INFORMATION SUPPLIED START

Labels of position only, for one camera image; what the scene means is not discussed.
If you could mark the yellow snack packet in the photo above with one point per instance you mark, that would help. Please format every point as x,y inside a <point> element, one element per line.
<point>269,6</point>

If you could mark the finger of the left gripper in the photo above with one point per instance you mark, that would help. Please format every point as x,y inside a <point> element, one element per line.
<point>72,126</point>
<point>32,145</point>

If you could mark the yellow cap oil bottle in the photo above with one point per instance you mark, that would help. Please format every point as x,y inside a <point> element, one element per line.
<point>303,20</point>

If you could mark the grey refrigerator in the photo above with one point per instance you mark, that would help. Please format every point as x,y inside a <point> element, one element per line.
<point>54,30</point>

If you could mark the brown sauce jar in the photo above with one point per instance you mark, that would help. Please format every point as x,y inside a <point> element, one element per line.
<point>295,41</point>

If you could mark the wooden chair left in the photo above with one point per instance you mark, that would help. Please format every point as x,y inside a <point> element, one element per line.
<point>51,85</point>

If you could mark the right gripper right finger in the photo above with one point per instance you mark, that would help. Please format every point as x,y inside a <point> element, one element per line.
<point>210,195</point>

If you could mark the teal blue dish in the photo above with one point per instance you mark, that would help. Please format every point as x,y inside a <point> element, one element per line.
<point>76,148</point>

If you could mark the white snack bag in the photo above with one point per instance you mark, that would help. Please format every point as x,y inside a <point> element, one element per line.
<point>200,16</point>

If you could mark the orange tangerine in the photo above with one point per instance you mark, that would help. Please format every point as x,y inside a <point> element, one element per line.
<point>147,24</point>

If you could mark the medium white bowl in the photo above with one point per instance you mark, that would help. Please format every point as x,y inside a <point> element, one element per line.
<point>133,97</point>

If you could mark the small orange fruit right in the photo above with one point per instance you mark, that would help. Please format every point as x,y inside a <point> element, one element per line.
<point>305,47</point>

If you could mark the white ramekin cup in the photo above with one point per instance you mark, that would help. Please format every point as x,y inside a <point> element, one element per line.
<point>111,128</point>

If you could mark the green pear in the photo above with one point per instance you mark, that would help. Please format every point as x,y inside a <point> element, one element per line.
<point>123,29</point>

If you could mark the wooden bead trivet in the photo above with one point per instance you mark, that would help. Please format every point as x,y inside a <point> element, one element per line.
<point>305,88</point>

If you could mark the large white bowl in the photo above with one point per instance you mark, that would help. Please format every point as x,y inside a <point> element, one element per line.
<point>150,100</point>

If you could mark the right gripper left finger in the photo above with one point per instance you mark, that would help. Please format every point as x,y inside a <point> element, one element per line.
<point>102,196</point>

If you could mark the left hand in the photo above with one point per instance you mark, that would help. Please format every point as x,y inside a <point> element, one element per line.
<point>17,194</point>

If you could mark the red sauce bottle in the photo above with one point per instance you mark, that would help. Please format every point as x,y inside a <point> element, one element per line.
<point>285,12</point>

INFORMATION SUPPLIED END

ASSIGNED TASK. Output nothing but the lines from the one that contains "<point>17,194</point>" through the final line of the entries above, exactly as they appear.

EXERCISE SOLUTION.
<point>17,194</point>

If you could mark the red sauce bottle in the photo above with one point per instance you mark, that would help. Please format every point as x,y inside a <point> element, one element per line.
<point>285,12</point>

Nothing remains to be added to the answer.